Why So Few Species Recover Under the ESA

Why So Few Species Recover Under the ESA
  • calendar_today August 27, 2025
  • News

Since January, Trump officials have repeatedly disparaged the ESA, with aides arguing that strict rules have impeded development and stymied “energy domination.” This year’s executive orders call for agencies to rewrite ESA rules in ways that could expedite fossil fuel projects, effectively sidestepping environmental reviews.

Critics like Burgum say the law is broken, its strict rules not doing enough to incentivize recovery. Scientists and legal scholars argue the issue is the opposite: Chronic underfunding and political whiplash have left the ESA reeling.

“We continue to wait until species are in dire straits before we protect them,” said David Wilcove, a professor of ecology and evolutionary biology at Princeton University. “That makes recovery far more difficult and expensive.”

When it comes to keeping species alive, experts say the ESA has prevented mass extinctions. In the 46 years since its passage, only 26 listed species have gone extinct under federal protection. In contrast, at least 47 species are thought to have gone extinct while on the waiting list.

“The ESA works more like a critical care unit than a hotel,” Wilcove said. “It’s as though we built a great hospital but never funded enough doctors or equipment.”

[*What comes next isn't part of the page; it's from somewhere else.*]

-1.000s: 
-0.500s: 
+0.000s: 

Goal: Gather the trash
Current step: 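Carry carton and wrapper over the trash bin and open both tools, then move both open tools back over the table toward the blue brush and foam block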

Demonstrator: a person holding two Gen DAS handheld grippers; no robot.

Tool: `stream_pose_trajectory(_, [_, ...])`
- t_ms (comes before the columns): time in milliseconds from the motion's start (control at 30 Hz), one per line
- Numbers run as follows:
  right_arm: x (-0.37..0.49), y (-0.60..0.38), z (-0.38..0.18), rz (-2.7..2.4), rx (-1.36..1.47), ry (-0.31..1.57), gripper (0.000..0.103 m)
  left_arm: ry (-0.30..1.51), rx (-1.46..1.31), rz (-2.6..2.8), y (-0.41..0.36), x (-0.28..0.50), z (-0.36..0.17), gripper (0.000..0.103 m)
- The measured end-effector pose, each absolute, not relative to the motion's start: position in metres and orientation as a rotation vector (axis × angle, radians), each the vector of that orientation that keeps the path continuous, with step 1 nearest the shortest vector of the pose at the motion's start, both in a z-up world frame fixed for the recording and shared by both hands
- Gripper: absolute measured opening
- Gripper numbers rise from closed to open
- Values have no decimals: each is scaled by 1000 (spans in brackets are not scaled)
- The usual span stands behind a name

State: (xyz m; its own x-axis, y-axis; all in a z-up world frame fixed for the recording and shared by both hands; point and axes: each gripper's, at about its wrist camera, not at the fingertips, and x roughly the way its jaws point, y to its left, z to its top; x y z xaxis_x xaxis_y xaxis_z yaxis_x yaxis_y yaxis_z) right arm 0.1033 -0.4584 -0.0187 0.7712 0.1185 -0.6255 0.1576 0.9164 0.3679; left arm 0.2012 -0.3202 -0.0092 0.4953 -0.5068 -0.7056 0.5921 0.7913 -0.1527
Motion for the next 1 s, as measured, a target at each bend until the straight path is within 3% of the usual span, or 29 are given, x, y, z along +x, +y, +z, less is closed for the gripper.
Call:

The ESA’s biggest success story is likely the bald eagle, once on the brink of extinction because of widespread use of the pesticide DDT and habitat destruction. By the 1960s, fewer than a few hundred nesting pairs remained in the lower 48 states. After DDT was banned in 1972 and the eagle was added to the ESA’s list in 1978, its population began to grow. By 2007, the bird was officially delisted with nearly 10,000 pairs nesting across the U.S.

The American alligator and Steller sea lion are other cases where targeted protections helped reverse declines.

While the ESA protects species on public lands, the law also covers private property. That has long been a point of contention. More than two-thirds of listed species spend some time on private land, and about 10 percent of species are found only on such lands.

“The minute you bring species onto your land, your ability to use that land is going to be limited and you can be prosecuted,” said Jonathan Adler, professor of environmental law at William & Mary. “That obviously discourages landowners from cooperating.”

Studies of certain species suggest those rules create “perverse incentives.” Research on red-cockaded woodpeckers, for instance, found timber was logged early in areas where the bird lived—likely to preempt habitat restrictions by the federal government.

Congress has attempted to sweeten the deal by offering tax breaks, conservation easements and other incentives to landowners for protecting species and habitat. Conservationists say such programs have diminished in recent years.

The ESA used to have broad bipartisan support. Today it is one of the most litigated environmental laws in U.S. history. Several administrations have tried to weaken it, but each time the rules have been reversed when a new president came in office.

Conservationists fear the Trump administration’s current assault on habitat protections—combined with a conservative-leaning Supreme Court—could do lasting damage to the ESA. In the meantime, climate change and other factors continue to push more species toward crisis levels.

Harvard Law School’s Andrew Mergen, who worked as a staff attorney on ESA cases for three decades, argues the answer is not deregulation but resources. “The law has prevented extinctions,” he said. “The real challenge is committing enough funding and political will to help them recover, not dismantling the protections that keep them alive.”

Amidst this fight, a July announcement offers a hint of hope. The U.S. Fish and Wildlife Service said the Roanoke logperch, a freshwater fish, has recovered enough to be taken off the endangered list. Burgum was quick to tout it as “proof” the ESA is no longer “Hotel California.”

Conservationists say the recovery is the result of more than three decades of dam removals, wetland restoration and reintroduction efforts, often costly and involving years of painstaking work. Most of those efforts began long before the Trump administration.

“The optimistic part,” Wilcove said, “is that we know how to save species when we invest in them. The question is whether we’ll make that commitment.”